Muss uns Savas wirklich noch etwas beweisen? Eigentlich nein. Und trotzdem habe ich an ein Kool Savas Release stets hohe Erwartungen. Mit „Triumph“ hat er zumindest schon einmal für eine der Kollabos des Jahres gesorgt. Kann der Rest von „Essahdamus“ auch überzeugen?
Short Facts
- 18 Tracks | 57 Minuten
- produced by Abaz, Smoove, Kool Savas uvm.
- Features: Azad, Sido, Samy Deluxe uvm.
- Label: Essential Records (Sony Music)
- Releasedate: 28. Oktober 2016
Review
Die Feature-Tracklist geht gefühlt einmal quer durch die Rap-Entwicklung der letzten Jahre: Azad, Sido, Samy Deluxe, M.O.R., Olli Banjo (Interview), Lass Unltd., Moe Mitchell, Vega, KC Rebell, Adesse, PA Sports, Milonair, Samson Jones, Remoe, Karen Firlej und das internationale Feature von R.A. the Rugged Man. Von altbekannten Namen bis zu aktuell gehypten Newcomern ist alles dabei.
Das Mixtape beginnt mit einer Anekdote aus Istanbul, was einen kleinen Reminder an sein vergangenes Album „Märtyer“ darstellt. Der zweite Track „Surrender“ verspricht schon mal viel und Savas macht mit Zeilen wie „Guck diese Penner sind Parasiten, verbreiten sich wie die Pest auf Singles und Featuretracks,“ schon mal klar was er von vielen Deutschrappern hält. Polina bringt mit der Hook noch etwas „epische Stimmung“ in den Track.
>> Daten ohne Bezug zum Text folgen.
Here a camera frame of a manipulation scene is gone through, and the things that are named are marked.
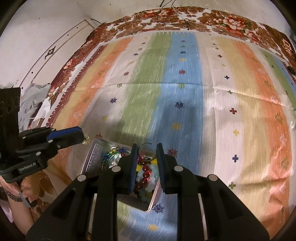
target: yellow bead
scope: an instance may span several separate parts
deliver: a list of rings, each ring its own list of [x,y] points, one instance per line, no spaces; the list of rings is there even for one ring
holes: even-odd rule
[[[152,192],[149,192],[149,193],[146,194],[146,197],[147,198],[152,198],[152,196],[153,196],[153,193]]]
[[[137,172],[139,172],[141,170],[141,166],[138,164],[137,165]]]
[[[157,159],[155,158],[154,160],[152,160],[151,164],[157,164]]]

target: metal screw head
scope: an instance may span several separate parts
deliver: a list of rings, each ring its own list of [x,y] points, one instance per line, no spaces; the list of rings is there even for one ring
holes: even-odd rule
[[[181,171],[183,171],[183,167],[181,167],[181,166],[175,166],[175,167],[174,167],[174,170],[175,170],[176,172],[181,172]]]
[[[114,166],[112,167],[113,172],[119,172],[121,170],[120,166]]]
[[[216,175],[214,175],[214,174],[211,174],[211,175],[209,175],[209,179],[210,179],[211,181],[215,182],[215,181],[218,180],[218,177],[217,177]]]
[[[79,176],[77,177],[77,180],[78,180],[79,182],[83,182],[85,179],[86,179],[86,176],[85,176],[85,175],[79,175]]]

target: human hand
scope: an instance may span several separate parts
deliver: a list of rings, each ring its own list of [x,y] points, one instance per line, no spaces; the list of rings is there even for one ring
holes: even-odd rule
[[[20,186],[17,183],[7,183],[2,176],[0,176],[0,184],[1,186],[8,192],[10,192],[14,196],[19,196]]]
[[[5,182],[1,176],[0,183],[6,191],[15,196],[19,196],[20,191],[22,191],[22,195],[25,198],[28,197],[30,202],[36,200],[39,196],[40,179],[38,173],[34,173],[33,175],[25,177],[24,180],[22,180],[20,186],[17,183]]]
[[[34,173],[28,177],[25,177],[20,184],[22,195],[25,198],[29,198],[30,202],[33,202],[39,197],[40,192],[40,178],[38,173]]]

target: wire
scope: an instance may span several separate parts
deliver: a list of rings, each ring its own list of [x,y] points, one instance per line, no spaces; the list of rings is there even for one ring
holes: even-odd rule
[[[176,0],[174,0],[174,1],[173,1],[172,5],[171,5],[171,7],[170,7],[171,9],[172,9],[172,7],[173,7],[173,4],[175,3],[175,1],[176,1]]]
[[[159,14],[161,13],[161,10],[164,8],[165,5],[162,6],[162,8],[159,10],[159,12],[158,12],[158,14],[157,14],[156,21],[159,22],[159,23],[164,23],[164,22],[161,22],[161,21],[158,20],[158,16],[159,16]],[[178,23],[164,23],[164,24],[179,25]]]
[[[165,1],[165,0],[163,0],[163,1],[161,2],[161,4],[159,5],[159,7],[161,7],[161,5],[163,4],[164,1]]]
[[[95,20],[95,19],[93,19],[93,18],[91,18],[90,20],[93,20],[93,21],[96,21],[96,22],[102,24],[101,22],[99,22],[98,20]]]
[[[185,21],[185,23],[195,23],[195,22],[189,21],[189,18],[183,18],[182,16],[180,16],[180,17]]]

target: beaded keychain
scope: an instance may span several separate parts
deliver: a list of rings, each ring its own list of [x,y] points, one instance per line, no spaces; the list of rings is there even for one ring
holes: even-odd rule
[[[154,189],[159,179],[159,171],[157,166],[157,158],[156,155],[153,158],[147,158],[146,156],[139,154],[139,149],[144,144],[151,143],[143,143],[138,148],[138,164],[137,164],[137,176],[135,180],[135,188],[133,190],[134,194],[137,195],[139,199],[143,202],[150,202],[153,196]],[[118,165],[118,162],[122,156],[130,154],[127,150],[120,147],[111,147],[110,151],[106,153],[103,158],[102,167],[108,166],[108,168],[112,168]]]
Insgesamt wirkt das Mixtape so, als geht Kool Savas soundmäßig einmal seine musikalische Laufbahn durch. Beispielsweise bekomme ich bei dem Track „Baby ich bin ein Rapper“ einen Optik Records-Flashback, auch wenn KC Rebell damals noch nicht mit dabei war. „Erfolg beflügelt, stimmt und ich segel‘ grad wie ’n Pelikan, Imagewandel nicht in Sicht, ich dominier‘ die Hauptbühne,“ würden bei jedem anderen Rapper übertrieben rüberkommen, bei Kool Savas hingegen wirkt es total authentisch. „Ich bin fertig“ (Video) ist gekonnt abgefuckt, was man einfach feiern muss! Savas wird einfach immer hungrig bleiben und an sich weiter arbeiten: „Lass sie glauben, ich bin fertig – nie! ich hab‘ gerade erst begonn‘, bring’s zu Ende und starte wieder von vorne!“ Er feiert sich zu recht für seine Karriere, aber ruht sich nicht darauf aus.
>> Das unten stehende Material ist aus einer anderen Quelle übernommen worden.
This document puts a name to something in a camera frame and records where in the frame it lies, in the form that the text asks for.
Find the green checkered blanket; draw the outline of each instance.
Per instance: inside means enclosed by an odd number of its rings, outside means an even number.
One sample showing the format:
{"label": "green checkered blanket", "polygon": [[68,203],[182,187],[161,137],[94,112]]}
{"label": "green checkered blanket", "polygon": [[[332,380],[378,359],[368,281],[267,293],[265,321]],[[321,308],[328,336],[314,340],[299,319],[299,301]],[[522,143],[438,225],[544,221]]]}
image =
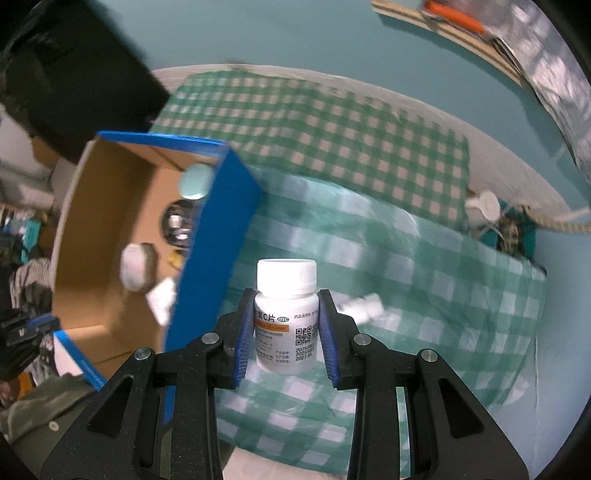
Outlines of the green checkered blanket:
{"label": "green checkered blanket", "polygon": [[199,73],[152,132],[226,140],[247,164],[332,181],[465,227],[467,138],[375,98],[244,70]]}
{"label": "green checkered blanket", "polygon": [[[265,194],[235,264],[226,311],[256,284],[259,259],[312,258],[320,288],[380,295],[384,313],[361,332],[412,354],[433,348],[485,406],[506,399],[541,314],[539,270],[337,185],[252,171]],[[290,465],[346,472],[355,393],[334,390],[321,359],[304,375],[284,377],[262,371],[252,354],[240,389],[219,391],[218,403],[221,439]],[[408,424],[403,404],[399,410],[403,478],[410,474]]]}

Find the qr code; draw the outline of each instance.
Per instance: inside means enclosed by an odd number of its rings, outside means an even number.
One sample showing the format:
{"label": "qr code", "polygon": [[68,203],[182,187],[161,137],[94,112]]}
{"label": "qr code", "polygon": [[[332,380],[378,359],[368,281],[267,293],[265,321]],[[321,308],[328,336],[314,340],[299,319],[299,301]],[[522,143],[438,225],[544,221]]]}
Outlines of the qr code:
{"label": "qr code", "polygon": [[296,345],[305,345],[312,341],[312,325],[307,326],[306,328],[296,328],[295,329],[295,344]]}

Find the orange object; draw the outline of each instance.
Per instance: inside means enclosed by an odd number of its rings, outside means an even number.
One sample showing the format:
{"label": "orange object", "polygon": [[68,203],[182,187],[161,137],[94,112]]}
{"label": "orange object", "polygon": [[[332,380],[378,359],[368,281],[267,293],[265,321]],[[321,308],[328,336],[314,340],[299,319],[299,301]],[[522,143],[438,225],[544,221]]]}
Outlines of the orange object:
{"label": "orange object", "polygon": [[18,394],[18,399],[20,400],[25,395],[27,395],[30,391],[35,389],[35,385],[31,380],[31,376],[28,373],[23,372],[18,376],[18,381],[21,384],[21,391]]}
{"label": "orange object", "polygon": [[277,325],[276,323],[263,322],[262,320],[255,321],[256,326],[269,330],[270,332],[289,332],[289,325]]}
{"label": "orange object", "polygon": [[448,22],[458,25],[459,27],[465,28],[474,33],[482,34],[485,32],[484,26],[478,21],[474,20],[470,15],[466,15],[458,10],[445,5],[438,4],[437,2],[426,2],[424,9],[438,15],[439,17],[445,18]]}

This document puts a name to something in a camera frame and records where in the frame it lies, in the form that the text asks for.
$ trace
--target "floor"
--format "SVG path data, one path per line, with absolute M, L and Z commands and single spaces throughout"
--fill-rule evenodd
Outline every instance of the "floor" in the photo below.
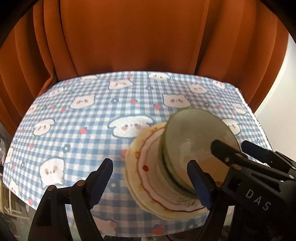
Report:
M 4 217 L 6 224 L 8 225 L 12 233 L 15 235 L 15 237 L 18 239 L 18 241 L 27 241 L 30 227 L 31 227 L 36 210 L 31 208 L 29 205 L 25 204 L 20 199 L 18 200 L 18 203 L 20 205 L 20 208 L 24 210 L 24 212 L 28 213 L 29 219 L 15 218 L 3 213 L 0 213 L 0 215 Z M 77 229 L 70 228 L 70 230 L 71 230 L 73 240 L 81 241 Z

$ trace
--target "blue gingham tablecloth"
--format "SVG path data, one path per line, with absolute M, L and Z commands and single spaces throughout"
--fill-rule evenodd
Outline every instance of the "blue gingham tablecloth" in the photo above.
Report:
M 165 221 L 143 211 L 123 178 L 124 152 L 141 128 L 165 122 L 178 108 L 188 106 L 224 119 L 239 143 L 249 140 L 271 149 L 255 116 L 231 84 L 173 73 L 97 74 L 61 81 L 36 98 L 13 137 L 3 181 L 37 209 L 47 186 L 72 186 L 108 157 L 114 171 L 91 211 L 103 234 L 153 236 L 201 226 L 207 214 Z M 67 214 L 75 226 L 70 206 Z

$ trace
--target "green plate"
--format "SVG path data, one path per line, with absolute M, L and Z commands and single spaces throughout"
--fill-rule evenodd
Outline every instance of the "green plate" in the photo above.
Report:
M 192 191 L 191 187 L 189 188 L 184 188 L 184 186 L 180 186 L 178 184 L 178 182 L 176 182 L 174 180 L 174 178 L 172 177 L 172 175 L 170 174 L 170 172 L 168 171 L 168 168 L 165 164 L 165 161 L 164 161 L 164 155 L 163 155 L 163 152 L 162 152 L 162 145 L 160 144 L 160 149 L 159 149 L 159 158 L 158 158 L 158 166 L 159 166 L 159 169 L 161 171 L 161 174 L 165 177 L 165 179 L 168 181 L 168 184 L 178 193 L 186 196 L 186 197 L 189 197 L 189 198 L 193 198 L 193 199 L 196 199 L 198 198 L 196 193 L 194 191 Z
M 182 187 L 190 195 L 195 193 L 187 175 L 187 163 L 192 159 L 214 181 L 224 181 L 228 166 L 210 151 L 211 143 L 216 139 L 240 150 L 228 126 L 208 111 L 188 108 L 171 116 L 162 135 L 160 163 L 163 162 L 175 187 Z

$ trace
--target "screw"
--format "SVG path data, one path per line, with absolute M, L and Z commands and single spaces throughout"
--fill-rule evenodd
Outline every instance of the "screw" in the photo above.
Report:
M 217 187 L 220 188 L 220 187 L 222 187 L 222 185 L 223 185 L 223 182 L 219 182 L 219 181 L 216 182 L 216 186 L 217 186 Z
M 47 189 L 48 189 L 49 191 L 51 191 L 51 190 L 54 190 L 55 187 L 56 187 L 55 185 L 50 185 Z
M 85 180 L 79 180 L 76 182 L 77 186 L 83 186 L 85 184 Z
M 233 168 L 236 169 L 236 170 L 241 170 L 241 169 L 242 169 L 242 167 L 239 166 L 238 164 L 233 164 L 232 166 L 233 166 Z

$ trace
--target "white plate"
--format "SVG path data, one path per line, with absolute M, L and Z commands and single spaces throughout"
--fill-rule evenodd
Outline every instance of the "white plate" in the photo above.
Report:
M 160 174 L 156 164 L 158 161 L 157 141 L 159 141 L 164 126 L 165 123 L 160 123 L 143 130 L 130 145 L 125 156 L 128 188 L 135 196 L 135 201 L 140 203 L 139 206 L 144 206 L 145 209 L 162 219 L 180 220 L 199 216 L 207 210 L 202 207 L 199 200 L 188 200 L 187 197 L 176 193 L 161 175 L 157 175 L 157 173 Z M 147 153 L 149 156 L 153 155 L 153 158 L 145 162 L 146 166 L 153 170 L 149 176 L 147 175 L 149 171 L 144 171 L 143 166 L 142 168 L 137 166 L 139 160 L 141 163 L 145 160 Z
Es folgt der Track „Triumph“ (Video), der dank einer Hook von Adesse und den Vocals von Karen Firlej definitiv Radiopotential besitzt. Zwar erzählt Sido nicht zum ersten Mal von seiner DDR-Zeit, aber das Konzept, dass jeder seinen Weg zum „Triumph“ erklärt, geht auf – alleine schon dadurch, das Savas und Azad mal wieder auf einem Track gemeinsam zu hören sind. „Bin geboren um zu scheitern, doch lebe für den Triumph!“ – motivierender können die Jungs ihre Parts gar nicht beenden.
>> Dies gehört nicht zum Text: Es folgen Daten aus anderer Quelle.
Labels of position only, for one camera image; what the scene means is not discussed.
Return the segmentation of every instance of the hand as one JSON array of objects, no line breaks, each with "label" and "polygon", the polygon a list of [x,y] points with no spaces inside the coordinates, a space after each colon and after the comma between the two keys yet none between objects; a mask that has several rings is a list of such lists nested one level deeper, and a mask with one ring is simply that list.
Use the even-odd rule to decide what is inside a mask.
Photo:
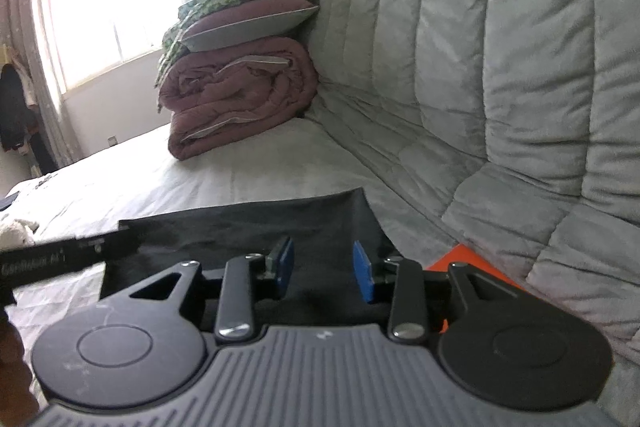
[{"label": "hand", "polygon": [[29,391],[31,370],[24,363],[20,333],[0,309],[0,423],[17,427],[38,412],[38,402]]}]

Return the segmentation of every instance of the wall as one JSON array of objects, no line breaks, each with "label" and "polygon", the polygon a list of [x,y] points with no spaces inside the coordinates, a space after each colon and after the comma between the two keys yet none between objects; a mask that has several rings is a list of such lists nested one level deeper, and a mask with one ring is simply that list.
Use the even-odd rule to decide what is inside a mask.
[{"label": "wall", "polygon": [[136,58],[76,87],[65,95],[65,107],[85,156],[149,132],[170,121],[166,109],[158,114],[154,89],[161,52]]},{"label": "wall", "polygon": [[31,178],[27,162],[17,152],[3,152],[0,148],[0,198],[14,185]]}]

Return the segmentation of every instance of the folded comforter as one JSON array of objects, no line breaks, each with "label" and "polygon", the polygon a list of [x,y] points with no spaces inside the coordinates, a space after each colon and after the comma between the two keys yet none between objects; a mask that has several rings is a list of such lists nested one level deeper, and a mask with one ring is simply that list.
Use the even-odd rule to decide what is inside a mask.
[{"label": "folded comforter", "polygon": [[180,58],[160,89],[174,111],[169,152],[184,160],[293,118],[316,93],[301,44],[269,37]]}]

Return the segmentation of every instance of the black fabric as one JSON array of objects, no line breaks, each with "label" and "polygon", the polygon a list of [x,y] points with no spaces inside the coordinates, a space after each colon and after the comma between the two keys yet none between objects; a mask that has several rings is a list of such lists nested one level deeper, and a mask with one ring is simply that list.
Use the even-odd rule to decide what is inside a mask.
[{"label": "black fabric", "polygon": [[[384,326],[387,304],[362,301],[353,274],[353,241],[370,257],[394,251],[359,188],[320,198],[242,203],[185,210],[123,221],[142,240],[138,253],[107,265],[102,297],[111,295],[181,261],[204,269],[222,268],[247,253],[268,253],[278,238],[294,241],[295,265],[287,296],[256,306],[260,325]],[[203,329],[211,327],[211,303]]]},{"label": "black fabric", "polygon": [[8,209],[11,204],[15,201],[15,198],[18,197],[18,194],[20,194],[20,192],[14,192],[13,194],[11,194],[11,196],[7,196],[6,198],[2,198],[0,200],[0,212],[2,212],[3,210]]},{"label": "black fabric", "polygon": [[24,101],[22,81],[11,64],[2,68],[0,75],[0,141],[5,151],[24,145],[28,128],[36,127],[35,113]]}]

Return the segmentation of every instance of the gray curtain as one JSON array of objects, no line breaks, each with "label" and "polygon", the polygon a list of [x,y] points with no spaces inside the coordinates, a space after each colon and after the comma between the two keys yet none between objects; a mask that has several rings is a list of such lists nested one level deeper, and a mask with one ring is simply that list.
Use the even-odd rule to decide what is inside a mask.
[{"label": "gray curtain", "polygon": [[41,59],[41,50],[48,56],[42,27],[39,0],[0,0],[0,44],[14,48],[29,68],[41,134],[55,162],[65,167],[81,159],[82,152],[62,103],[60,87],[52,73],[46,74]]}]
„Und immer wenn ein deutscher Rapper Hype hat – blick ich in die Zukunft und sehe nur wie er scheitert!“ Der Titeltrack wirft einen Blick in die Zukunft. Wer solange wie er im Rap-Business unterwegs ist, hat schon viele Rapper kommen und gehen sehen und entwickelt ein Gespür dafür wer bleibt und wer geht. Passenderweise folgt darauf „Rapper wie du“, der einen direkt in die alten M.O.R.-Zeiten zurück teleportiert.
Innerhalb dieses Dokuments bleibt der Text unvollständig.